● What to produce: Return the data that follows exactly, with each line intact.

● Input data:
:::::

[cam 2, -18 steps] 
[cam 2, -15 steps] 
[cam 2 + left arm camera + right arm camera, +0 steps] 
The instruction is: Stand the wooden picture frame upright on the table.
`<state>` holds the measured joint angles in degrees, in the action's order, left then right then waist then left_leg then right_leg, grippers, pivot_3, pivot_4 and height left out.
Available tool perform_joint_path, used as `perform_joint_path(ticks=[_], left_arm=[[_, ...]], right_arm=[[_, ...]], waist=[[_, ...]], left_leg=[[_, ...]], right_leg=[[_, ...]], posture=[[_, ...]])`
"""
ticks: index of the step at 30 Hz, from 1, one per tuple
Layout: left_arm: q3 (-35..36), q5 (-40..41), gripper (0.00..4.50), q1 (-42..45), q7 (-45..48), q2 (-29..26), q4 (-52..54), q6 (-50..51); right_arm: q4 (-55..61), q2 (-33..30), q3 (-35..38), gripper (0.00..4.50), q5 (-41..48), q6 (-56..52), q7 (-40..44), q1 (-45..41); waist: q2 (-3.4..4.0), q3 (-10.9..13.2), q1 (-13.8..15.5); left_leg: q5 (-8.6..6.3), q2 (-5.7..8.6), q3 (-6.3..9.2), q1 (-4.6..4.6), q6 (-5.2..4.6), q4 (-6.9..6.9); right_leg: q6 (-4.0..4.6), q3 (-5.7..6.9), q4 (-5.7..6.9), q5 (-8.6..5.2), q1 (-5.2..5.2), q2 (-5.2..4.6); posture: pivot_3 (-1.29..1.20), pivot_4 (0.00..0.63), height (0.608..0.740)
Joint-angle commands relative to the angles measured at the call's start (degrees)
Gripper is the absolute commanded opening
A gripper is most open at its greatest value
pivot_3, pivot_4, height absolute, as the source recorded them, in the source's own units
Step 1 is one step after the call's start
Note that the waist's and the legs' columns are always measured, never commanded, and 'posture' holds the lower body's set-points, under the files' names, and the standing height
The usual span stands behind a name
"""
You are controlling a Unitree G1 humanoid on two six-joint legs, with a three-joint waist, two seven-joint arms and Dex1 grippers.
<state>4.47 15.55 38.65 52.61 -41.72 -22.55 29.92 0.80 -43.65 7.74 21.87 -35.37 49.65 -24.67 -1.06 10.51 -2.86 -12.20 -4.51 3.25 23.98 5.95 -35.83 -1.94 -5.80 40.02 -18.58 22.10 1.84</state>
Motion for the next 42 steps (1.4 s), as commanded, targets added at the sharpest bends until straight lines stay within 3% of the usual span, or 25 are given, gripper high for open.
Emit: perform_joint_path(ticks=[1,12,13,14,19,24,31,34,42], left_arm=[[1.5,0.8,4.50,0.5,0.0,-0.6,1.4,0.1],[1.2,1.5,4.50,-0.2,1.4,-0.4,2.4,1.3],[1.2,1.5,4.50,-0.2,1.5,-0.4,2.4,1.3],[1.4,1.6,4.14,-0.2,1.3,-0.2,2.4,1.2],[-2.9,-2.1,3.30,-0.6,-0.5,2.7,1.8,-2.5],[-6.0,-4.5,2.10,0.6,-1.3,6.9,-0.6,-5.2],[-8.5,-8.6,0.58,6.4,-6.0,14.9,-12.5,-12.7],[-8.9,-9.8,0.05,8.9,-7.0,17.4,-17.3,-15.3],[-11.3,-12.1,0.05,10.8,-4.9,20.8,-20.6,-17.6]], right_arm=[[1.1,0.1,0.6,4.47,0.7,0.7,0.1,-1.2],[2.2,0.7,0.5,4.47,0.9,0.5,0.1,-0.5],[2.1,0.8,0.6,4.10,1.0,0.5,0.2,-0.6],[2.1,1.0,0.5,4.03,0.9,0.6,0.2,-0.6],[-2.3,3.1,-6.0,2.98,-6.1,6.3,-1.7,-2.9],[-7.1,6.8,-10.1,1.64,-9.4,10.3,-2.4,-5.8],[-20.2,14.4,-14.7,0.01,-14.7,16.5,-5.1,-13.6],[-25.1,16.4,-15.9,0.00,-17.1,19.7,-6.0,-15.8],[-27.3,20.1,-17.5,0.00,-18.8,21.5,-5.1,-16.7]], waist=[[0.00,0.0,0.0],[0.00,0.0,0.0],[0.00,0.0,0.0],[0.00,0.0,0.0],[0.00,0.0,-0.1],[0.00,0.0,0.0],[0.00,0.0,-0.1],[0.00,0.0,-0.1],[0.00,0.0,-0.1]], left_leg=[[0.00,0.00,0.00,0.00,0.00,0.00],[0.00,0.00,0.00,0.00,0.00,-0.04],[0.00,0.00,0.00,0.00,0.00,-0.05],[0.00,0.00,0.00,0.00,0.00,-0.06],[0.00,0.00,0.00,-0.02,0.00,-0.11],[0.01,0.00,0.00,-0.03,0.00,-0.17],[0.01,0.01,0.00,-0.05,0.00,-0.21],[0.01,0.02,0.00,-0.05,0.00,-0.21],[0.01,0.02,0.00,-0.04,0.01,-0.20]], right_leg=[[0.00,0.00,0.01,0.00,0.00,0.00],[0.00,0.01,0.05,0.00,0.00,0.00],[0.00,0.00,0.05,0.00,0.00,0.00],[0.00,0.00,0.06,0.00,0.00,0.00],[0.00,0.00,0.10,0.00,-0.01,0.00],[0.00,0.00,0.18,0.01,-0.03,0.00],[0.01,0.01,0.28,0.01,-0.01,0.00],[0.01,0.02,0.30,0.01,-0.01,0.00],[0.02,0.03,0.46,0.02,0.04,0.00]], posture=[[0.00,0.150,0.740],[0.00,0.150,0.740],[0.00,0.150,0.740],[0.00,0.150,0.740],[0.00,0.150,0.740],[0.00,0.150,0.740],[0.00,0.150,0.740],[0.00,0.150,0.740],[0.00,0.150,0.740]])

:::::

● Solution for this problem:
[cam 2, -18 steps] 
[cam 2, -15 steps] 
[cam 2 + left arm camera + right arm camera, +0 steps] 
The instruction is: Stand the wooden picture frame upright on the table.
`<state>` holds the measured joint angles in degrees, in the action's order, left then right then waist then left_leg then right_leg, grippers, pivot_3, pivot_4 and height left out.
Available tool perform_joint_path, used as `perform_joint_path(ticks=[_], left_arm=[[_, ...]], right_arm=[[_, ...]], waist=[[_, ...]], left_leg=[[_, ...]], right_leg=[[_, ...]], posture=[[_, ...]])`
"""
ticks: index of the step at 30 Hz, from 1, one per tuple
Layout: left_arm: q3 (-35..36), q5 (-40..41), gripper (0.00..4.50), q1 (-42..45), q7 (-45..48), q2 (-29..26), q4 (-52..54), q6 (-50..51); right_arm: q4 (-55..61), q2 (-33..30), q3 (-35..38), gripper (0.00..4.50), q5 (-41..48), q6 (-56..52), q7 (-40..44), q1 (-45..41); waist: q2 (-3.4..4.0), q3 (-10.9..13.2), q1 (-13.8..15.5); left_leg: q5 (-8.6..6.3), q2 (-5.7..8.6), q3 (-6.3..9.2), q1 (-4.6..4.6), q6 (-5.2..4.6), q4 (-6.9..6.9); right_leg: q6 (-4.0..4.6), q3 (-5.7..6.9), q4 (-5.7..6.9), q5 (-8.6..5.2), q1 (-5.2..5.2), q2 (-5.2..4.6); posture: pivot_3 (-1.29..1.20), pivot_4 (0.00..0.63), height (0.608..0.740)
Joint-angle commands relative to the angles measured at the call's start (degrees)
Gripper is the absolute commanded opening
A gripper is most open at its greatest value
pivot_3, pivot_4, height absolute, as the source recorded them, in the source's own units
Step 1 is one step after the call's start
Note that the waist's and the legs' columns are always measured, never commanded, and 'posture' holds the lower body's set-points, under the files' names, and the standing height
The usual span stands behind a name
"""
You are controlling a Unitree G1 humanoid on two six-joint legs, with a three-joint waist, two seven-joint arms and Dex1 grippers.
<state>4.47 15.55 38.65 52.61 -41.72 -22.55 29.92 0.80 -43.65 7.74 21.87 -35.37 49.65 -24.67 -1.06 10.51 -2.86 -12.20 -4.51 3.25 23.98 5.95 -35.83 -1.94 -5.80 40.02 -18.58 22.10 1.84</state>
Motion for the next 42 steps (1.4 s), as commanded, targets added at the sharpest bends until straight lines stay within 3% of the usual span, or 25 are given, gripper high for open.
Emit: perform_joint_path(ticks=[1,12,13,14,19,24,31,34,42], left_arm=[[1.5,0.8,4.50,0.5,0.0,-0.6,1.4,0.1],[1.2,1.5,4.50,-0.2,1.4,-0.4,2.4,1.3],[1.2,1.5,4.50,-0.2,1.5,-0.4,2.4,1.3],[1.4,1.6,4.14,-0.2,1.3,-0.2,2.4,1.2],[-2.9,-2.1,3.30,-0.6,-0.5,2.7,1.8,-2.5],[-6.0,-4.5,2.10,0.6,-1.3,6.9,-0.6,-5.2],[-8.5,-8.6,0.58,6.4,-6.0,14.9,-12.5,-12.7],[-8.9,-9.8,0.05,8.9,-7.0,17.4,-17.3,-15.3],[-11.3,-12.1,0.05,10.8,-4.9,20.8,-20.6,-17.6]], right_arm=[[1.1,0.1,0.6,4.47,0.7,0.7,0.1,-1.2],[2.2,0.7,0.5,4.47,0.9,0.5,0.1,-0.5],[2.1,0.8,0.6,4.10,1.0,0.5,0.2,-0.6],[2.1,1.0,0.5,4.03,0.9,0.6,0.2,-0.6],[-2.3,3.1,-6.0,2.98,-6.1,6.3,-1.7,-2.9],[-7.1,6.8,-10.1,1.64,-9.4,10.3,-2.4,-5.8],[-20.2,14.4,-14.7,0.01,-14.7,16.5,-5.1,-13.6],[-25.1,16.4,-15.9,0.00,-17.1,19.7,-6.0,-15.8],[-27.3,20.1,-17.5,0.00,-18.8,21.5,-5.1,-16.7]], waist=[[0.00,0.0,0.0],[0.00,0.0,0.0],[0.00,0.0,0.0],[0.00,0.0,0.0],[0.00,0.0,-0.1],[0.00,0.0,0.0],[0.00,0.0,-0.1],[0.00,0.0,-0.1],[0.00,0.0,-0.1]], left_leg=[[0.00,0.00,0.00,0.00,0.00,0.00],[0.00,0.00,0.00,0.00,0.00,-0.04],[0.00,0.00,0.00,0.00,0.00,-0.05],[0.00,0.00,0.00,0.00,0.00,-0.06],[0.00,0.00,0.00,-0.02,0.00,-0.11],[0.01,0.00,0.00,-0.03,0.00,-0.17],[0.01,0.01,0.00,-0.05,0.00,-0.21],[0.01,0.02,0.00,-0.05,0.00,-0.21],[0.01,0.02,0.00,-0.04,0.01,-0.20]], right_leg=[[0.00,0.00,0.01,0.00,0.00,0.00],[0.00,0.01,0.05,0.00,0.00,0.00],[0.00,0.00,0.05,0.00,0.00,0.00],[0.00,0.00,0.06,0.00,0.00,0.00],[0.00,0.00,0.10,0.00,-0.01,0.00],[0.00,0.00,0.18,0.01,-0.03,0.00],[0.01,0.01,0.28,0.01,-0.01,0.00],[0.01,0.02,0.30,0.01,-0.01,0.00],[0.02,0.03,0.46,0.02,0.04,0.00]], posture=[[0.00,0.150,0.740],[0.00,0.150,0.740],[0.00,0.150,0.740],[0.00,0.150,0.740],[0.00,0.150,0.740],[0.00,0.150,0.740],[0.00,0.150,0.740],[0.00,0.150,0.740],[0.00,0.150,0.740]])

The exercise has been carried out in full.